How Hormones Work to Feminize the Body
Hormones in general are the triggers — the catalysts — which enable the cells of the human body, to function.
As with all hormones, estrogen molecules are carried throughout the body by the blood stream, looking for cells with estrogen receptors – essentially door locks on each cell – as well as for cellular receptors which are “master keyed”, i.e., receptors — cellular locks — which are designed to accept any hormone molecule.
An estrogen molecule can then attach to a cellular receptor, like a key going into a lock.
Once the “key” – the estrogen molecule – has attached itself into the cell’s “lock”,
the cell is “opened” so that it can receive nutrition and perform whatever function that particular cell is supposed to perform.
When that cell has completed its function/cycle, the “key” is ejected,
and that particular used up estrogen molecule is washed out of the body
via the blood, liver and kidney systems.
For feminization – for breast cells to grow and to multiply, etc.,
- what is important is how many estrogen molecules are available at any given time, and how many estrogen receptors are available at any given time for those molecules.
Cells in the breast area are specifically keyed to accept only estrogen molecules.
Most male bodied people do not have enough estrogen to cause their breast cells to ever function, which is why their breasts do not grow.
This is why starting on female hormones at a low intake level/dosage, rarely accomplishes anything.
Low dosage regimens will just not create enough estrogen, and will leave far too much testosterone.
The body simply cannot change in any significant way on a low initial dosage of any female hormone regimen/program.
In order to feminize, it is critical to first substantially reduce testosterone production, in order to force the cells to prefer estrogen.
And then, it is important to immediately replace that amount of testosterone with estrogen,
so that the body is not starved for overall hormone levels.
The quickest breast growth and other feminizing changes come after testosterone levels are significantly reduced – which is accomplished by the use of testosterone blockers - and then as soon as large amounts of supplemental estrogen are present,
cells in the breast area will begin to function and to multiply because their intake “lock” is designed to accept estrogen.
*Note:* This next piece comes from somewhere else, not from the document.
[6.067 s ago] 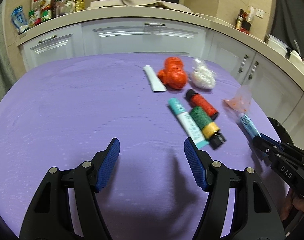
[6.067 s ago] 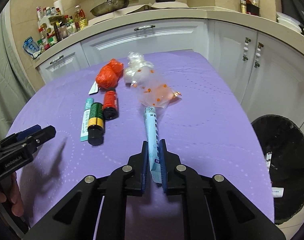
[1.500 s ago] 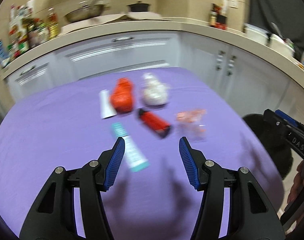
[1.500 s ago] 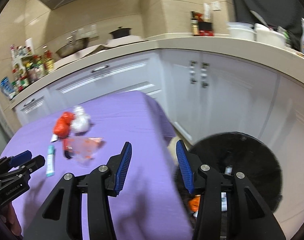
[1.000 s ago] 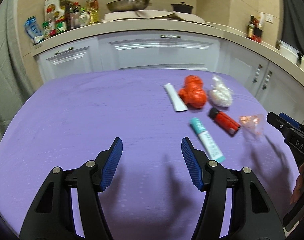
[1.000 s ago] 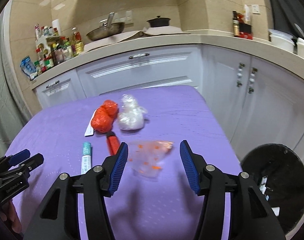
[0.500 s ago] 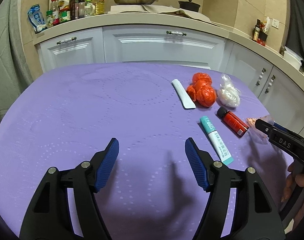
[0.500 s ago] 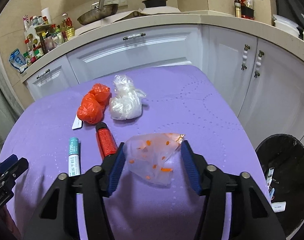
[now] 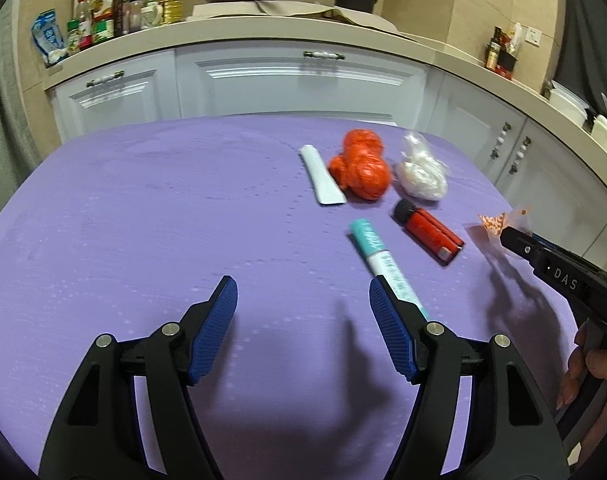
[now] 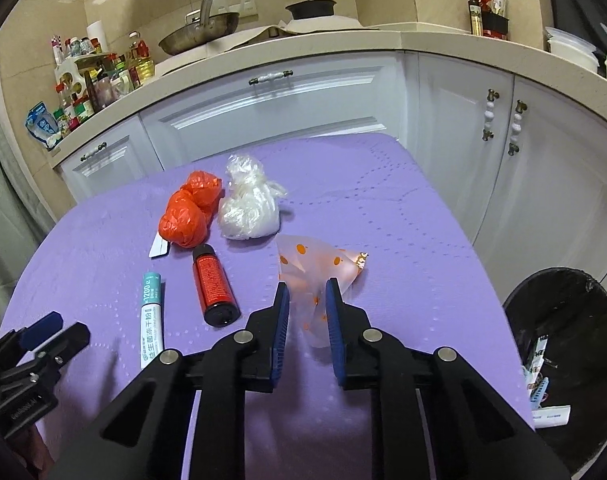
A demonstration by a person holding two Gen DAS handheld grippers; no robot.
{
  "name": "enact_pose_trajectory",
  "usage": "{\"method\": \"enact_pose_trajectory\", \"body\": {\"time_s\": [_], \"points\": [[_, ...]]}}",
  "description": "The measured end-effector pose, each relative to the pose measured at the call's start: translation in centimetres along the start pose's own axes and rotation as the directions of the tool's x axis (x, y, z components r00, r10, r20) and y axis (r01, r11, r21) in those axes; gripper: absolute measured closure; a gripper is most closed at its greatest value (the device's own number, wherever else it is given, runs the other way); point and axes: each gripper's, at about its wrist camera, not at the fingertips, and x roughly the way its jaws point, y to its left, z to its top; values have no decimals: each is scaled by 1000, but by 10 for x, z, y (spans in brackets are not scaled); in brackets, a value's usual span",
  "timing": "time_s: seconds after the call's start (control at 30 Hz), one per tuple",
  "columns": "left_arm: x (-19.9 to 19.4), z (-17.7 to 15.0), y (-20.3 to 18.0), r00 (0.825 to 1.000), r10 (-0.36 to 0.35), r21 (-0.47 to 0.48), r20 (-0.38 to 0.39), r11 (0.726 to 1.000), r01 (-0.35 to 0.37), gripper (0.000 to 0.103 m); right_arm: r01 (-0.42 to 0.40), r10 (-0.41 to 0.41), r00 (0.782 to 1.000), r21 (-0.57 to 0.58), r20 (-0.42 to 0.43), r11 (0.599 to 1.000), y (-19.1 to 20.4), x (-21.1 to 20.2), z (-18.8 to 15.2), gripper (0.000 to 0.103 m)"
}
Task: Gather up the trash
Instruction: 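Grasp the orange-dotted clear bag with the right tool while the left tool grasps the teal-capped tube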
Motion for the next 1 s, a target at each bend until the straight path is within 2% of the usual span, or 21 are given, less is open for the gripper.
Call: {"method": "enact_pose_trajectory", "body": {"time_s": [0.3, 0.67, 0.73, 0.9, 1.0], "points": [[17, 1, -32, 999, -31, 18, -43, 999, 32, 36, -8, 8, 1000, 19, 15, 1000, -19, -11, -3, 83], [48, 4, -55, 993, 9, 46, -118, 999, -3, 37, -36, 36, 999, 42, 13, 998, -35, -12, -6, 83], [49, 4, -55, 993, 25, 64, -116, 998, -18, 47, -38, 38, 999, 42, 14, 998, -36, -13, -6, 83], [45, 3, -45, 994, 14, 88, -112, 996, -4, 82, -39, 39, 999, 43, 14, 998, -36, -13, -6, 84], [42, 2, -39, 994, -3, 89, -112, 996, 13, 83, -41, 40, 999, 37, 15, 998, -35, -15, -6, 83]]}}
Those breast area cells will multiply in a 1, 2, 4, 8, 16 pattern. There will never “suddenly” be large breasts, because cells cannot multiply that quickly, even with lethal dosages of estrogen present.
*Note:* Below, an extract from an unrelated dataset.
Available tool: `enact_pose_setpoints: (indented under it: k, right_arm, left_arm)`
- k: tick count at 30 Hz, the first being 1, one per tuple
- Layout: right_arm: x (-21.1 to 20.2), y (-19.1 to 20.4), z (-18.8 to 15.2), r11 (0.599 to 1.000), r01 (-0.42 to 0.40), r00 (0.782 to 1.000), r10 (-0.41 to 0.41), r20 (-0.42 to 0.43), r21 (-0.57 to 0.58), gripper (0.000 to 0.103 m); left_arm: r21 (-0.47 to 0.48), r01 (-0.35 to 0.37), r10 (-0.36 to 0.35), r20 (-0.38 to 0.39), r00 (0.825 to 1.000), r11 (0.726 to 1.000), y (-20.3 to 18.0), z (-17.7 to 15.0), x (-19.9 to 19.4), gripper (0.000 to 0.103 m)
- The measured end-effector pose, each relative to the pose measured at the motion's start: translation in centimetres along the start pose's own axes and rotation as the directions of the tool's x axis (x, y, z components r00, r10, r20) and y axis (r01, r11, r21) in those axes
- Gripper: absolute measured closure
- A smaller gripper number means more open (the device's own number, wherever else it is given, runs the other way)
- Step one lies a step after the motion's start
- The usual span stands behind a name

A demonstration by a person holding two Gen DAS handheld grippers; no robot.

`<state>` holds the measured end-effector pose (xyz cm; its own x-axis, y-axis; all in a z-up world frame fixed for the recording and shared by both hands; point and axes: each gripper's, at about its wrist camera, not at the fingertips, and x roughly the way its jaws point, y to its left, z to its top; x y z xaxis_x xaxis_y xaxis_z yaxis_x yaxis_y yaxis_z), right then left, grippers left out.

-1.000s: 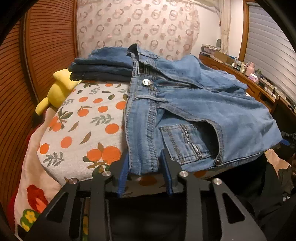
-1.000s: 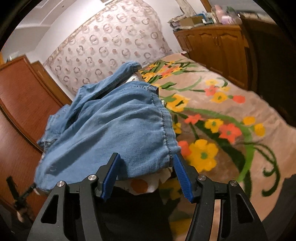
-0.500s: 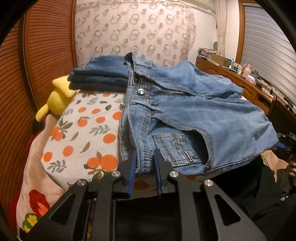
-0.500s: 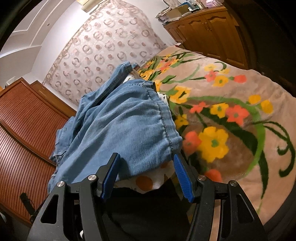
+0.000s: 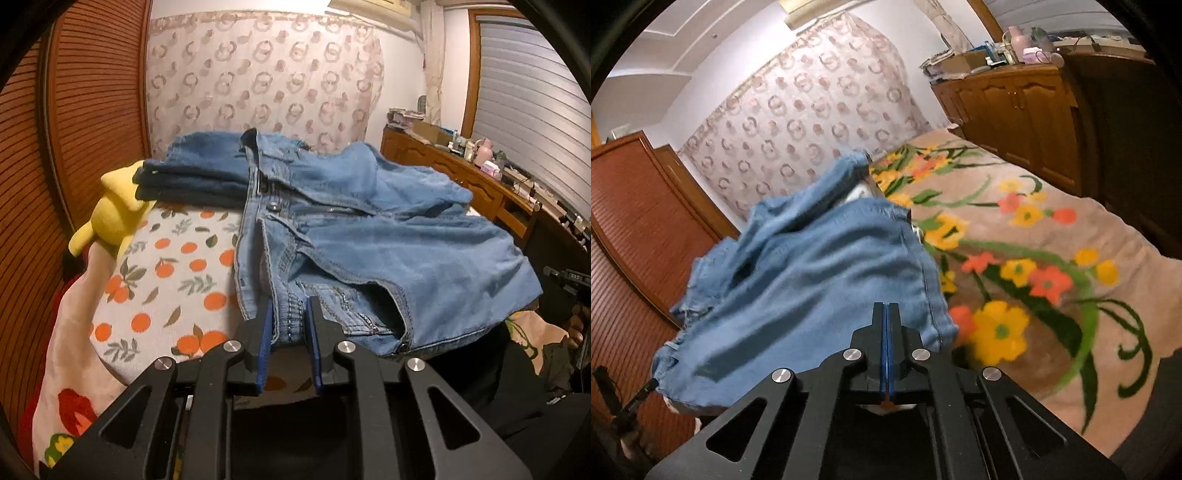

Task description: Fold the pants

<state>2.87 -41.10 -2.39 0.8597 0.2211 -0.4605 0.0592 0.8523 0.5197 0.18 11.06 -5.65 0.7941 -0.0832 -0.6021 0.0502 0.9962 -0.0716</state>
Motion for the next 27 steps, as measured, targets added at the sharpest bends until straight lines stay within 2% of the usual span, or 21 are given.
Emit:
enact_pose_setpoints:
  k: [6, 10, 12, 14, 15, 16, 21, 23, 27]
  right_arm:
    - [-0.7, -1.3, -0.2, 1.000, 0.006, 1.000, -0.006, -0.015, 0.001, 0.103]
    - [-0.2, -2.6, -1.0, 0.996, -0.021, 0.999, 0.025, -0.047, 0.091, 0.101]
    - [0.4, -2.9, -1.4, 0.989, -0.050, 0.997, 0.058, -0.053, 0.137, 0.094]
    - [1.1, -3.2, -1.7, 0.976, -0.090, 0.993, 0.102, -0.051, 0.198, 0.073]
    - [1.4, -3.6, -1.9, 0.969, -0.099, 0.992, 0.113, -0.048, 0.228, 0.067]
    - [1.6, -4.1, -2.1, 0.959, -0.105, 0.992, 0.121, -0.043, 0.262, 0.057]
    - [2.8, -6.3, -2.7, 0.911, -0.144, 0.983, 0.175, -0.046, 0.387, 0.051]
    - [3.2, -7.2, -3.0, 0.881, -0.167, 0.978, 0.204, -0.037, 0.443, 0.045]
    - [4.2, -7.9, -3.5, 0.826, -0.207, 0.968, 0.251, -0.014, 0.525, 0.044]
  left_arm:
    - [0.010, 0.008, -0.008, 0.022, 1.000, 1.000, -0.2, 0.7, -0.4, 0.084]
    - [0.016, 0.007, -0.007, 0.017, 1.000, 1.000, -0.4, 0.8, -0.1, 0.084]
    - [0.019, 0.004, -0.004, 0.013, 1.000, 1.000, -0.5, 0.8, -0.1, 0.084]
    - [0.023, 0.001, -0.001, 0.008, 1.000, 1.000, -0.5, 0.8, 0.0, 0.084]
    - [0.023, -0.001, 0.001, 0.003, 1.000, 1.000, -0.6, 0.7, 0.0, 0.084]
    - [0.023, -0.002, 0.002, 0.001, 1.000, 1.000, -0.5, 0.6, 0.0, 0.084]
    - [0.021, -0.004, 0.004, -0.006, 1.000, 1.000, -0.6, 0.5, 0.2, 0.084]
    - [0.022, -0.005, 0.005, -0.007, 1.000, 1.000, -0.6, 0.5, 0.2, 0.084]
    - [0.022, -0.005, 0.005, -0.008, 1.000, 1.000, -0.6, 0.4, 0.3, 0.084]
And again, this is why starting slowly, starting on tiny dosages of estrogen, will bring very little or no breast growth, and no other feminization. When very few cells can divide at any given time, there will be little or no growth.
The more estrogen receptors which are available, and the more estrogen molecules which become available after testosterone is no longer overwhelmingly present, the quicker changes will happen.
This is balanced by the fact that overloading the body with estrogen, can and will cause the body to malfunction and to die.
With drug hormones, the body is forced to carry huge amounts of estrogen molecules which may likely never find estrogen receptors… and the good unused estrogen molecules must then be flushed out of the body.
This is in addition to the liver having to extract the estrogen from the drug/pills in the first place.
Forcing the liver to double-process huge amounts of estrogen over an extended period of time can damage the liver and the kidneys irreparably.
This is why usage of drug hormones is supposed to be monitored by a doctor
- and why drugs are prescription items
- to prevent an individual from overdosing and damaging vital organs.